Once more, critical intimacy is work on and for commonality. It is thinking, reading, and creating from within what one desires to remain close to and what one wishes further to develop an attachment to. It is a way of updating and adjusting that dialogue between literature and art and ongoing realities, and a manner of synchronising theory with the ones it is called to respond to: the newly vulnerable, the newly displaced, the recent victims of climate change, ultimately, those to whom we owe a renewed vocabulary of commonality.

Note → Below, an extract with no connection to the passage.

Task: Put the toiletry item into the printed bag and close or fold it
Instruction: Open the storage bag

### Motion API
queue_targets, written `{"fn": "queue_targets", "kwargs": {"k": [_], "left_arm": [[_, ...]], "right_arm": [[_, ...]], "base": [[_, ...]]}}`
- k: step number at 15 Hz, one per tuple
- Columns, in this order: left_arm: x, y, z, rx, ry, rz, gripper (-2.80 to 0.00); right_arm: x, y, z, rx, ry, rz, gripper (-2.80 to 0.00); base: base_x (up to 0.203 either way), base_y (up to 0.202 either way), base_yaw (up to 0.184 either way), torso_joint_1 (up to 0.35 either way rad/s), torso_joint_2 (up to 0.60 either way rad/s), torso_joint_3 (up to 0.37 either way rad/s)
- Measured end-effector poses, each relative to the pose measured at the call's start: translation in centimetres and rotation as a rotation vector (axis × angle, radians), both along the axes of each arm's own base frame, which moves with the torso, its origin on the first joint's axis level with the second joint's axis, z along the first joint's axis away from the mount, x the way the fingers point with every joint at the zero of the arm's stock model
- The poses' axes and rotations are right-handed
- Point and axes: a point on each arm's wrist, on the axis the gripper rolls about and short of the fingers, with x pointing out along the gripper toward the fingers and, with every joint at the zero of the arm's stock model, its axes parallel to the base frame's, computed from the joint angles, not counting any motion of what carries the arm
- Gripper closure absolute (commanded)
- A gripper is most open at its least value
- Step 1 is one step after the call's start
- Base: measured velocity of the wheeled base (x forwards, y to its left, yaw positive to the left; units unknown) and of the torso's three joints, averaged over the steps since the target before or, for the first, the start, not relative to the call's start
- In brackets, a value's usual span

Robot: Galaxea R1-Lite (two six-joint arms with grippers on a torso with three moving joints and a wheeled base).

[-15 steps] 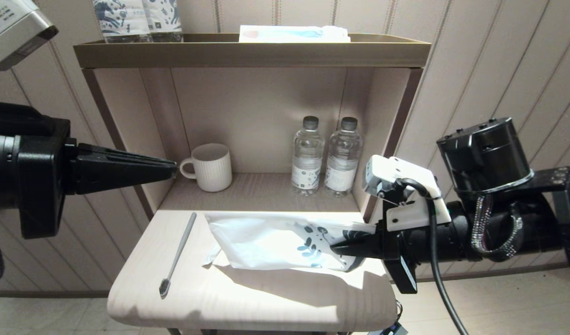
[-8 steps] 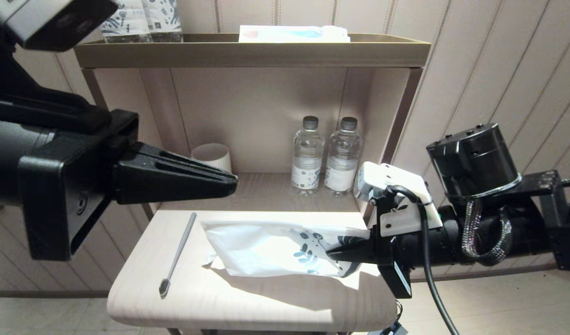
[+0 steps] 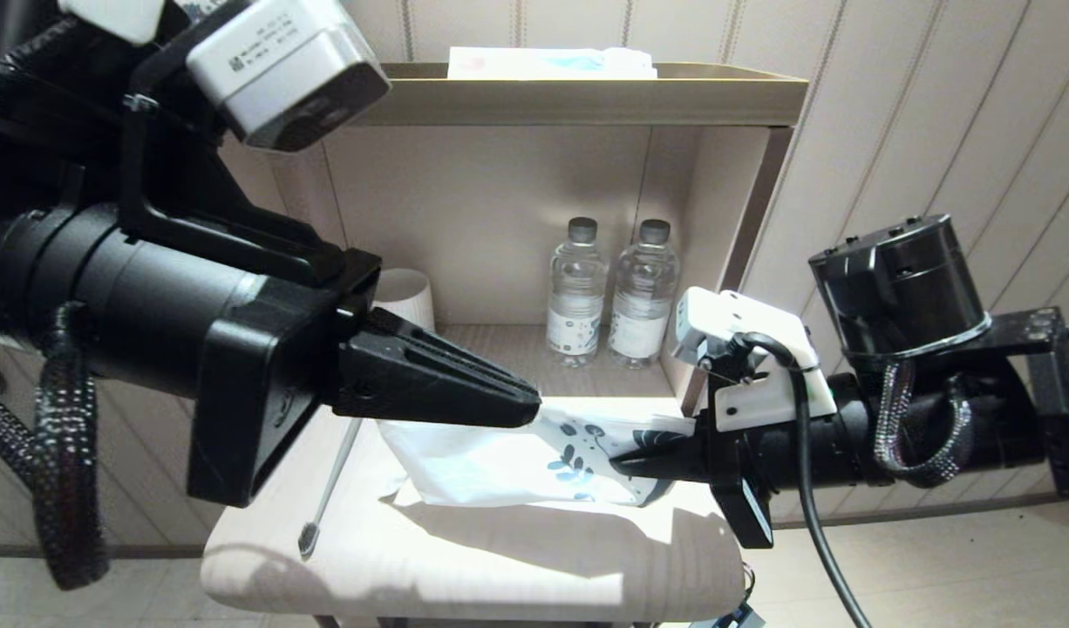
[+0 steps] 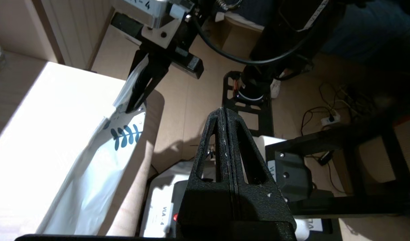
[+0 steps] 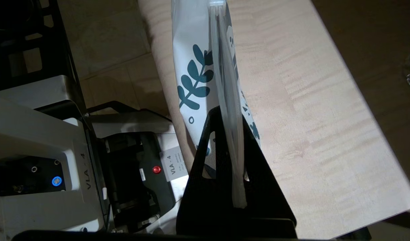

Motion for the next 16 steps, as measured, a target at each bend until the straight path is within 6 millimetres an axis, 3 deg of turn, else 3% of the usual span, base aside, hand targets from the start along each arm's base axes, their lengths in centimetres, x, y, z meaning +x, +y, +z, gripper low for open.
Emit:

Critical intimacy can evolve into a call not only for restoring the possibility of one’s becoming intimate with those with whom intimacy is usually out of scope, or perilous, or even unimaginable, but also for understanding the level of involvement with those one is sympathetic to.
Critical intimacy as a way of understanding and creating literature and art allows us to keep the commonality with those who do not immediately or easily fit in with us alive, it likewise speaks to our understanding of the limits of what literature and art can do. It is, furthermore, a way of pinpointing our failure in timely connecting with the ones who are too foreign to us and the ones who come from places too weird to handle. By addressing the limits, legitimacy, and pertinence of writing and creating with, and in the name of, those with whom we can only be partially intimate, critical intimacy can contribute to understanding symbiotic logics and their intricacies, attachments, tensions, and conflicts, as well as their scope for reconciliation, and even forgiveness.
* * *
All in all, critical intimacy could function in three different ways: from within a critically loving stance vis-à-vis one’s theoretical sources rather than only armed with conceptual tools; from within various forms of affinities and closeness rather than from one’s own individual position; from within new forms of collaborative literary and artistic creation rather than from own’s individual creative work. I started by saying that critical intimacy is a notion aimed at addressing commonality from within some of the things that matter most in life: theory, sex, and art. I would now add that critical intimacy indicates ways to understand one’s positionality not in terms of singularity or strict identity, but rather in terms of a proximate commonality. From within being its mode, critical intimacy allows us to better envisage positionality as an experience indissociable from seeing-, being-, and creating-with the close, the loved, the indispensable, the bothersome and the endearingly foreign.